TASK DIRECTIONS =>
Please return only the lines from the one showing "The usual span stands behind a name" to the end of the entries, keeping both ends and dropping every picture.

Top of RECORDS FOR THE EXERCISE

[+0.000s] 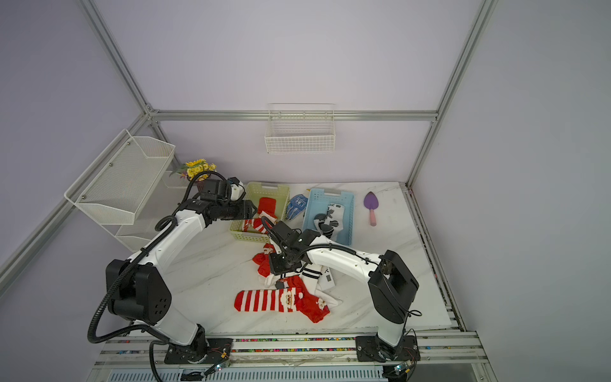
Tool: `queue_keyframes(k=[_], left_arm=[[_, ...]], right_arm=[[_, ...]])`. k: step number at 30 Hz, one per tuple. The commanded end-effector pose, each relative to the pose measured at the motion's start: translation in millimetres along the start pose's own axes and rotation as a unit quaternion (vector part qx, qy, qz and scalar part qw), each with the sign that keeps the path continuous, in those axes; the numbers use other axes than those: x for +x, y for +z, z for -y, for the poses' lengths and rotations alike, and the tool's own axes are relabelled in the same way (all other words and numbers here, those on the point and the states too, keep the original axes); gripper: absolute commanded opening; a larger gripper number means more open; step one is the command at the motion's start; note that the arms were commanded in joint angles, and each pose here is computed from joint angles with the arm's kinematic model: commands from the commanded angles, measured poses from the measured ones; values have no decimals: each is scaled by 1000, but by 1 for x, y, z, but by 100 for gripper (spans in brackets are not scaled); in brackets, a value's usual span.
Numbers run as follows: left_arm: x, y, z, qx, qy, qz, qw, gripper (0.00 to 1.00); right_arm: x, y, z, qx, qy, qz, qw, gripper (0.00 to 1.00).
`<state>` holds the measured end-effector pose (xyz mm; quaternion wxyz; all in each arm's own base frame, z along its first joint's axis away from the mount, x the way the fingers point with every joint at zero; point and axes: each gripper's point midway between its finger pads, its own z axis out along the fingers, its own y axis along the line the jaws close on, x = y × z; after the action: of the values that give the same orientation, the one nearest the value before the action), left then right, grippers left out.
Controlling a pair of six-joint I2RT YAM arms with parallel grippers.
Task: Sort the socks into the basket by color
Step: Adjust the sock at the center of the board.
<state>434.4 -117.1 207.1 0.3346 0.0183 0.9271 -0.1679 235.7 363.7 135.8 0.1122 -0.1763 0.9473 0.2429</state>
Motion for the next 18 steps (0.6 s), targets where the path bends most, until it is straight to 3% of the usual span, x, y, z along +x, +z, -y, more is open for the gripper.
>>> queue_keyframes(k=[1,7,18], left_arm=[[0,-7,3,11,4,10,1000,73],[0,-6,2,11,3,10,1000,73],[1,-6,2,12,3,8,1000,73]], right_arm=[[1,-24,8,26,9,28,999,36],[6,-29,17,40,19,37,998,43],[2,-2,25,65,10,16,998,48]])
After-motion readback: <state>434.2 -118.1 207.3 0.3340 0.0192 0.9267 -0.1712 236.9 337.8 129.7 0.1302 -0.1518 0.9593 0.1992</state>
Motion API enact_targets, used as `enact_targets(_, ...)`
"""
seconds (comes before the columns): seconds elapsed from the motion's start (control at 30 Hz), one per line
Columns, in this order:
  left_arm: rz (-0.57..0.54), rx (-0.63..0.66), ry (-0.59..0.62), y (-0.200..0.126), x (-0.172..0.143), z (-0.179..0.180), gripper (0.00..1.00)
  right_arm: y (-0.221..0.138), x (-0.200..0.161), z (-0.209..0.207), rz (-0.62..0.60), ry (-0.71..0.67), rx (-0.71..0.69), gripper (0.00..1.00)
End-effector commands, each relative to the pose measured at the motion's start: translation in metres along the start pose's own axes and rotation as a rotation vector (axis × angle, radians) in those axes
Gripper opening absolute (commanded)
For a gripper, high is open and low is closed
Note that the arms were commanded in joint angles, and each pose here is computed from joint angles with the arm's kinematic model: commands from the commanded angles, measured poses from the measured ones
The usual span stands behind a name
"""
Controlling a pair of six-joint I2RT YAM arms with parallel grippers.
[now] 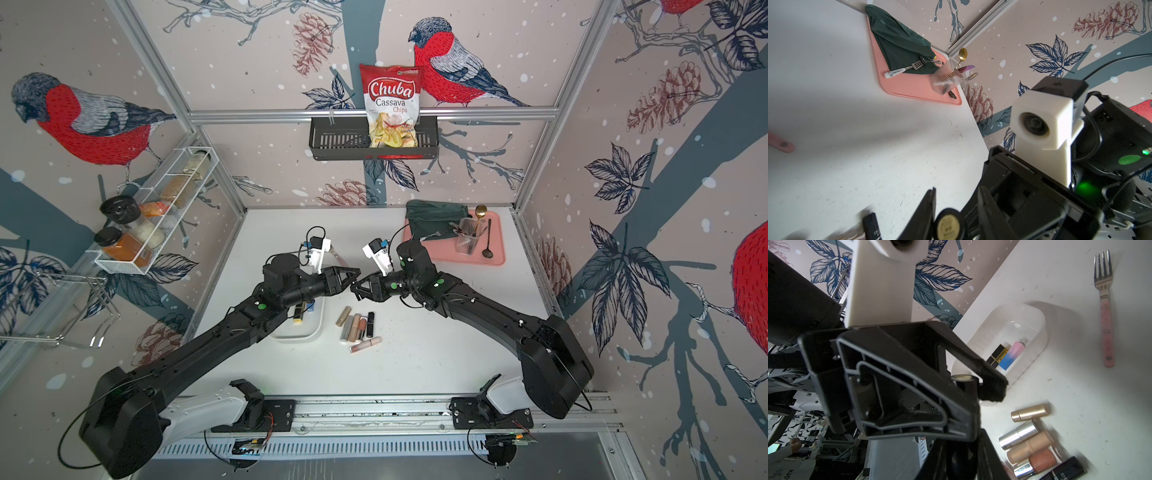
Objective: Put the lipstick into the storage box
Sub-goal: Place the lipstick in the storage box.
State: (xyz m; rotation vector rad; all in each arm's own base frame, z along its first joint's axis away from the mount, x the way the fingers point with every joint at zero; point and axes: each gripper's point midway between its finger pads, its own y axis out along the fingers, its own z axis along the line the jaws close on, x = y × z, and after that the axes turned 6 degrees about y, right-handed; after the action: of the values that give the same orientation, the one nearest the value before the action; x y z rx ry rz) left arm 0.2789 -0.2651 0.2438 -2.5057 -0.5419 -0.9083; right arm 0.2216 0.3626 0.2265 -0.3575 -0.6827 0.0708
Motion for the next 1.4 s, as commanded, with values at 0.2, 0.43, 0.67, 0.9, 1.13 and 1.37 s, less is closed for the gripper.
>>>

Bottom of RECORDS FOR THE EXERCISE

WRITTEN RESPONSE =>
The usual span stands behind a name
"""
Controlling a pair of six-joint I2RT YAM arms with parallel grippers.
[now] 
Objective: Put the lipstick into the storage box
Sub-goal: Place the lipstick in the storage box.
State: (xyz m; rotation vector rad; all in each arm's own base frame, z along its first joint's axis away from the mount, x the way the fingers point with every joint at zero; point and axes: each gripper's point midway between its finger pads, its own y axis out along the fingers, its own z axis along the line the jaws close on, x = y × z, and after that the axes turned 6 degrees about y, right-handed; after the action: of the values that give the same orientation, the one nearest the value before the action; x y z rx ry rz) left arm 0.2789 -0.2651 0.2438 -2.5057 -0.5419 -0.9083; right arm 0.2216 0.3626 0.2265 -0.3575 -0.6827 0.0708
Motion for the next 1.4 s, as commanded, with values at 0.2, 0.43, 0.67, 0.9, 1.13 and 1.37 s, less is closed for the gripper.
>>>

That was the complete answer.